J’ouvre donc le portail et la petite voiture rouge roule prudemment. Un jeune homme donc, celui avec qui je viens de parler et un autre qui porte des lunettes aux verres foncés.
— Bonjour Madame ! Maison Rabeau, père et fils. Nous venons pour votre piano.— Ah bonjour messieurs ! Ma foi, il n’attend plus que vous. Je vous y conduis.
Le plus âgé, le père peut-être a posé la main sur l’épaule du jeune. Bizarre ! Il a également une démarche très particulière. Je guide ce curieux équipage vers la bibliothèque.
— Voilà le « Monsieur » !
Aucune réponse, les deux-là se sont approchés et le plus ancien a fait un geste identique à celui que le jour de ma découverte je me souviens avoir fait. Sa main est passée sur le bois noir verni. Lentement, il tourne autour, les doigts toujours collés à la surface lisse. Pas un mot, juste un silence incroyablement lourd. Puis le couvercle, soulevé par deux mains fermes dévoile ses touches alignées. Cette fois, ils courent sans le frapper sur la longueur du clavier. Il revient et stoppe leur progression, appuyant enfin sur un MI. Le son monte et s’éteint. L’homme refait un passage et cette fois un FA vibre dans l’air de la salle.

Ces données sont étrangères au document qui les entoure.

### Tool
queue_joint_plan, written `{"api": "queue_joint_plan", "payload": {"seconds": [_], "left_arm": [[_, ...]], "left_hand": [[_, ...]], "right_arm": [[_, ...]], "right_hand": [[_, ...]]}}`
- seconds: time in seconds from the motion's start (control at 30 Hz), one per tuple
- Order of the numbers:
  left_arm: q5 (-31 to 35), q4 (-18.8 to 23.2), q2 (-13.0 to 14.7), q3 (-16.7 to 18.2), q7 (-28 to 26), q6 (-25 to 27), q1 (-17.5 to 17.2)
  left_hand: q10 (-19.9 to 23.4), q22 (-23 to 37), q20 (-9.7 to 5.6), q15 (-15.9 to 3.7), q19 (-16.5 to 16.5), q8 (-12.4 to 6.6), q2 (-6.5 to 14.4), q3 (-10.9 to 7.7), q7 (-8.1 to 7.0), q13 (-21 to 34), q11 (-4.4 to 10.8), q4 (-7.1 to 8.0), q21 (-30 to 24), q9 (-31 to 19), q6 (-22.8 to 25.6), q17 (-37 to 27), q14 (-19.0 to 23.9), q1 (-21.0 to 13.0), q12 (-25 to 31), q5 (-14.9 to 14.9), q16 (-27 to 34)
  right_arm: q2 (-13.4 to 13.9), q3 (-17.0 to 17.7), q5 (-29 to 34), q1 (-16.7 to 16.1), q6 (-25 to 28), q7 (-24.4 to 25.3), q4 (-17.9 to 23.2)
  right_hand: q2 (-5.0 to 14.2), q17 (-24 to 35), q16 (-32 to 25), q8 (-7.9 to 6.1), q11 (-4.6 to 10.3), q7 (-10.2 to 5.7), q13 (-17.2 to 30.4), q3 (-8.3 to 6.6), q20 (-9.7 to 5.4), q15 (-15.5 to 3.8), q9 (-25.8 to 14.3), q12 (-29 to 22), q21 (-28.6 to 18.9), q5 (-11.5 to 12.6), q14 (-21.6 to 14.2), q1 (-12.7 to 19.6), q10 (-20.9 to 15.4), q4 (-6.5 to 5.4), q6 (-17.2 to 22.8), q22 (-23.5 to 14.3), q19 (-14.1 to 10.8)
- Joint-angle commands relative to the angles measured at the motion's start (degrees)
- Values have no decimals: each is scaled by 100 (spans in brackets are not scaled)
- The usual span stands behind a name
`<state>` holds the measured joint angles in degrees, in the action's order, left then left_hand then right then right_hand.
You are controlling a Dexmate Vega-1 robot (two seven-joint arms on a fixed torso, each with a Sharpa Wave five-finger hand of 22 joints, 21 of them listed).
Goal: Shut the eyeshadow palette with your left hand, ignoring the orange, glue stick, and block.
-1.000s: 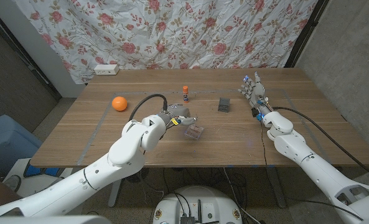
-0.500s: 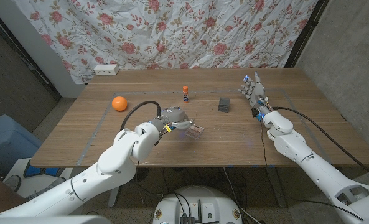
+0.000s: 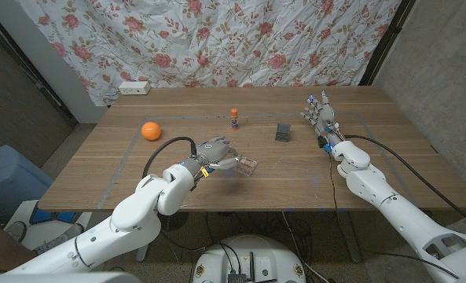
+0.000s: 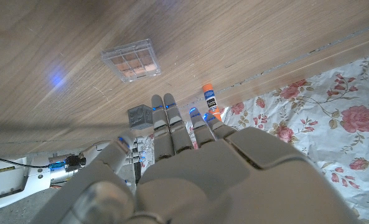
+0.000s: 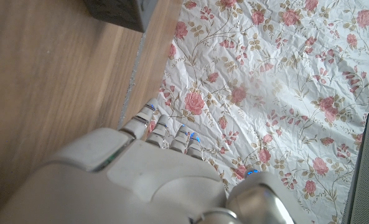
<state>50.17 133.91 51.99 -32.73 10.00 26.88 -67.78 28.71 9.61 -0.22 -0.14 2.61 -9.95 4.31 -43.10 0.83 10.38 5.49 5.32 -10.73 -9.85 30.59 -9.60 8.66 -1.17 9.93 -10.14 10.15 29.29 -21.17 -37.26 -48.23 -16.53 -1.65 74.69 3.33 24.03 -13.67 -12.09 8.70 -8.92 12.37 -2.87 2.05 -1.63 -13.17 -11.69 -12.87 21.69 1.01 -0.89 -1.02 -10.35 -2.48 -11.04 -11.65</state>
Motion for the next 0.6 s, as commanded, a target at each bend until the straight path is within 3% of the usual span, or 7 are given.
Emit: {"api": "queue_joint_plan", "payload": {"seconds": [0.03, 0.23, 0.33, 0.6], "left_arm": [[-355, -90, 317, 261, -794, -272, -482], [-631, -219, 406, 348, -1028, -455, -588], [-792, -275, 450, 401, -1161, -568, -644], [-1066, -417, 581, 447, -1332, -868, -658]], "left_hand": [[-399, 22, 12, 24, 205, 38, 335, 24, -27, -19, -15, 158, 39, -11, -338, -25, -231, 115, -29, -27, -33], [-770, 30, 5, 37, 435, 64, 330, 130, -80, -30, -17, 382, 51, -9, -804, -51, -480, 191, -22, -32, -25], [-1152, 37, 7, 49, 601, 59, 344, 251, -100, -35, -47, 517, 42, -9, -1174, -65, -717, 218, -24, -42, -31], [-1733, 57, 37, 77, 949, 56, 373, 526, -158, -36, -73, 604, 43, -16, -1775, -92, -1131, 264, -27, -50, -21]], "right_arm": [[1, 1, 0, 0, 0, 1, 0], [1, 0, 1, 0, -1, 1, 0], [1, 1, 0, 0, 0, 1, 0], [1, 0, 1, 0, 0, 1, 0]], "right_hand": [[566, 26, -13, -29, 32, -50, 10, 4, -3, -688, -29, -28, -35, 19, 26, -2, -6, -30, 0, -16, -23], [566, 26, -15, -29, 24, -47, 10, 4, -1, -684, -29, -31, -35, 19, 22, -2, -12, -29, -1, -16, -24], [566, 26, -14, -29, 24, -49, 10, 4, 1, -689, -29, -28, -36, 19, 24, -2, -6, -29, 1, -16, -24], [565, 26, -14, -29, 26, -49, 10, 4, -2, -686, -29, -30, -35, 19, 24, -2, -11, -29, 1, -16, -22]]}}
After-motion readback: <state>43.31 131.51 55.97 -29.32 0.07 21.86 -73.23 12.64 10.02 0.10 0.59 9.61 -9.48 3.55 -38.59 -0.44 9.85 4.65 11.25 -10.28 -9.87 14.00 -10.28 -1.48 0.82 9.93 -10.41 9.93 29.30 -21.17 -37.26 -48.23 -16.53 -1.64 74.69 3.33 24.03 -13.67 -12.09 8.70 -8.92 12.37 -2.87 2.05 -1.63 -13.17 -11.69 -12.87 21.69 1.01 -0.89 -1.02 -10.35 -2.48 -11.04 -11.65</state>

— Bon et bien, j’en ai pour un bon moment. Mais je vais lui ouvrir la voie. Il va vous enchanter les oreilles, Madame, pour peu que vous sachiez l’utiliser.— ... oui ?— Oui ! Vous n’allez plus le reconnaitre. Il y a longtemps qu’il n’a plus travaillé ?— Je... franchement, je ne sais pas ! Je l’ai acheté tout récemment.— Une belle acquisition. Ce genre de piano est un des meilleurs fabriqué par Yamaha ! Je vous félicite pour votre choix.— Oh ! Juste une opportunité, rien d’autre !
— Eh bien ! La chance est avec vous... vous voulez bien me laisser seul avec... notre ami ?— Bien sûr ! Vous m’accompagnez jeune homme ?

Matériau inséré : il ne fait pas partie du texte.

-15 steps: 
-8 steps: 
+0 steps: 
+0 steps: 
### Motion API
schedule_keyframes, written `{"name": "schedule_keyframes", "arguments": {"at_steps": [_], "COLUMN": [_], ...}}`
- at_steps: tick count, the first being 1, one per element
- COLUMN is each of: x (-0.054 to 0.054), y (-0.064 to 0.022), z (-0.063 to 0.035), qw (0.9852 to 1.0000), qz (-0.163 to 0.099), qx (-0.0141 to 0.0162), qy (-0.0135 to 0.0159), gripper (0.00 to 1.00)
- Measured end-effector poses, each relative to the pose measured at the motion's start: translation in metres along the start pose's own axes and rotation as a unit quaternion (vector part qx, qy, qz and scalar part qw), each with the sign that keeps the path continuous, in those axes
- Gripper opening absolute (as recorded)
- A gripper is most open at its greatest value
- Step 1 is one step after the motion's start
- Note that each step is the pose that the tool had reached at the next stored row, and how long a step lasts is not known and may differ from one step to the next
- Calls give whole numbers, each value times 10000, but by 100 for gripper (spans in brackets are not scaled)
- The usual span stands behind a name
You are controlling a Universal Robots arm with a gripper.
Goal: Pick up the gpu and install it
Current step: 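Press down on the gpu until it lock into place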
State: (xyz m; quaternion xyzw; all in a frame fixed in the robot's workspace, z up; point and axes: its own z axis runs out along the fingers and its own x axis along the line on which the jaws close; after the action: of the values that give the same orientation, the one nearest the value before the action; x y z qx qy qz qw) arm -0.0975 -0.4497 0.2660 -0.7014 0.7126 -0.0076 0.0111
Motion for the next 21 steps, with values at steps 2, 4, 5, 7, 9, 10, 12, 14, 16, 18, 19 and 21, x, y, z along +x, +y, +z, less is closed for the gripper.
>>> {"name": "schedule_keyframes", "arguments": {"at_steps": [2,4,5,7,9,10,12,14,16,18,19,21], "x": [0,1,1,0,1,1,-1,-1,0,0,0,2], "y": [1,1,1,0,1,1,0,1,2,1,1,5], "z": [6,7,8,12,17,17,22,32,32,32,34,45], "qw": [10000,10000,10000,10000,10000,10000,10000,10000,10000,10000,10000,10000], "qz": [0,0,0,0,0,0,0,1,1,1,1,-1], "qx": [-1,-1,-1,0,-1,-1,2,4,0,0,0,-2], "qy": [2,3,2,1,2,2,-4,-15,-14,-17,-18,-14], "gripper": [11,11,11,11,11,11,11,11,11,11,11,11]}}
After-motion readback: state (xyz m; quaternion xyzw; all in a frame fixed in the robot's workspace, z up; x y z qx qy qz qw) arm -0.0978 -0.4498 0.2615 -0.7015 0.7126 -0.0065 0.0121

Le type ouvre déjà une mallette que son fils a apportée jusque-là. Nous sortons sur la terrasse et il reste médusé.
— Bon sang ! Vous avez un accès sur le lac ? C’est... trop top. — Je peux vous poser une question ?— Ben oui... si je peux vous aider...— Votre père... il garde ses lunettes pour travailler ?— À vrai dire... il est aveugle. Vous ne vous en étiez pas aperçue ? Il n’en parle jamais à ses clients. De peur sans doute que les gens ne souhaitent pas lui donner de travail. Mais l’important dans son métier, c’est l’oreille, pas la vue n’est-ce pas ? Et vous serez surprise, c’est un virtuose dans sa partie. Vous aimez le piano donc ?— Oh ! Je joue un peu, oui. Et puis ça a toujours été un rêve de gosse de posséder un tel instrument.
Je dresse l’oreille. De l’autre côté de la fenêtre qui donne sur la pelouse, les sons graves ou aigus commencent à monter, plus agréables, plus justes aussi. Le garçon qui m’accompagne dans ce tour extérieur du propriétaire sourit.
— Vous entendez ? Je vous le dis... une oreille et des mains faites pour remettre les notes au diapason... jamais je ne lui arriverai à la cheville.— Vous aussi vous faites ce métier ?— Moi ? Non ! Je lui sers de chauffeur de temps en temps lorsqu’il a besoin de se déplacer. Je préfère les animaux à la compagnie des humains ! Je suis vétérinaire. C’est superbe chez vous. Vous avez un mari ?— Oui, pourquoi ? Vous comptiez m’épouser ?— Non ! Non pas du tout... enfin... je ne veux pas dire non... vous méritez que l’on vous couve des yeux, mais je pense qu’il y a un sacré boulot d’entretien ici... c’est net, propre. Vous n’avez pas d’animaux ?— Non ! Plus tard, quand nous ne travaillerons plus. Un chien peut-être, mais pour le moment, nous sommes toujours sur quatre chemins. Il serait trop souvent seul.— Je vois ! C’est comme vous le sentez, bien entendu ! Et c’est sympa d’avoir ce genre de comportement raisonnable.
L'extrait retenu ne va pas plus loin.